Une parole lui suffisait
Dieu, qui est riche en miséricorde, à cause de son grand amour dont il nous a aimés, alors même que nous étions morts dans nos fautes, nous a vivifiés ensemble avec le Christ (c'est par la grâce que vous êtes sauvés). Ephésiens 2 versets 4 à 5
Une parole lui suffisait
Le centurion romain que Jésus rencontra à Capernaüm était un homme respectable. Il témoignait une grande bonté à l'égard de son esclave. Le voyant paralysé, tourmenté par son mal et près de la mort, il envoya des notables juifs vers Jésus pour le supplier de venir le guérir. Même les Juifs reconnaissaient la dignité de cet homme : il aimait leur nation et avait bâti leur synagogue. "Il est digne que tu lui accordes cela", disent-ils à Jésus (Luc 7 v 4).

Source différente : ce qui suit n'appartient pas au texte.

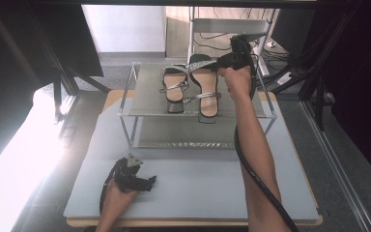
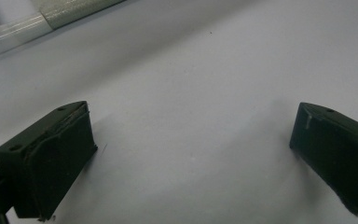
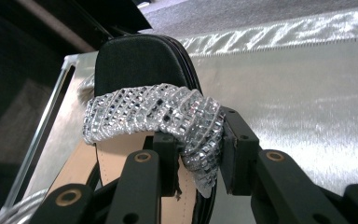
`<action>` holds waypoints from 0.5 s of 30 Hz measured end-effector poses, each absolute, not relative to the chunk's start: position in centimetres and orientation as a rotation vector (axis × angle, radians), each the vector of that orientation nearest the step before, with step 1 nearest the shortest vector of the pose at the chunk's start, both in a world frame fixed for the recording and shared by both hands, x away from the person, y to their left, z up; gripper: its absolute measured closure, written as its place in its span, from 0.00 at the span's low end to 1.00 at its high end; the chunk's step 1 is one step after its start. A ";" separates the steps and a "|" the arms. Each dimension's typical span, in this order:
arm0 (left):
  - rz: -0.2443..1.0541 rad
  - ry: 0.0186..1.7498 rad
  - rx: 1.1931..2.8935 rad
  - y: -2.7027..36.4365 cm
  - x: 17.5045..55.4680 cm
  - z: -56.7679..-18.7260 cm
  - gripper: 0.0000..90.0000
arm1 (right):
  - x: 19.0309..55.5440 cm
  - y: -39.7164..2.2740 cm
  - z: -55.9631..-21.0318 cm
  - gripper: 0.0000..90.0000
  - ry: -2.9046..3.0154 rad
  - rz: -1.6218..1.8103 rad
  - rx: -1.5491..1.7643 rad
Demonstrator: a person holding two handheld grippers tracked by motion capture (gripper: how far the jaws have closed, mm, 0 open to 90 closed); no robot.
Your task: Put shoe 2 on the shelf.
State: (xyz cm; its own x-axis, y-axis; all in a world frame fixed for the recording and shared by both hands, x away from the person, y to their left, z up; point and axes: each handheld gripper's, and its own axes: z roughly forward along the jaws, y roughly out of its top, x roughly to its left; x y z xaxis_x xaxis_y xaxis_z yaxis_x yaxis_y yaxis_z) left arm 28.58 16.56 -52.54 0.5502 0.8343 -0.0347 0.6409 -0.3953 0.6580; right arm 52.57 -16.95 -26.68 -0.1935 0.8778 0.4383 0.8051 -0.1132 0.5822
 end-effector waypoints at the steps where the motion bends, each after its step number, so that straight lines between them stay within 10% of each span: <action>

"Il est digne" ! De quoi sommes-nous dignes ? Quels mérites pouvons-nous présenter devant Dieu pour obtenir sa faveur ? Aucun. Le centurion l'avait compris, il se sentait si indigne qu'il n'osait pas aller lui-même vers Jésus. Mais Jésus vient vers lui. Comme il approchait de la maison, le centurion envoya des amis pour le prévenir : "Seigneur, ne te donne pas de peine, car je ne mérite pas que tu entres sous mon toit... mais dis seulement une parole, et mon serviteur sera guéri". Même en Israël, dit Jésus, Je n'ai pas trouvé une si grande foi".
"Les Juifs demandent des miracles et les Grecs recherchent la sagesse", mais "il a plu à Dieu... de sauver ceux qui croient" (1 Corintheins 1 v 22 et 21). Une parole de Jésus suffisait à cet homme. Aujourd'hui encore Dieu adresse à tous - notables, religieux, ouvriers, exclus de la société - , à tous ceux qui reconnaissent leur indignité et leur culpabilité, une parole de salut : Quiconque croit en Jésus et en son sacrifice a la vie éternelle.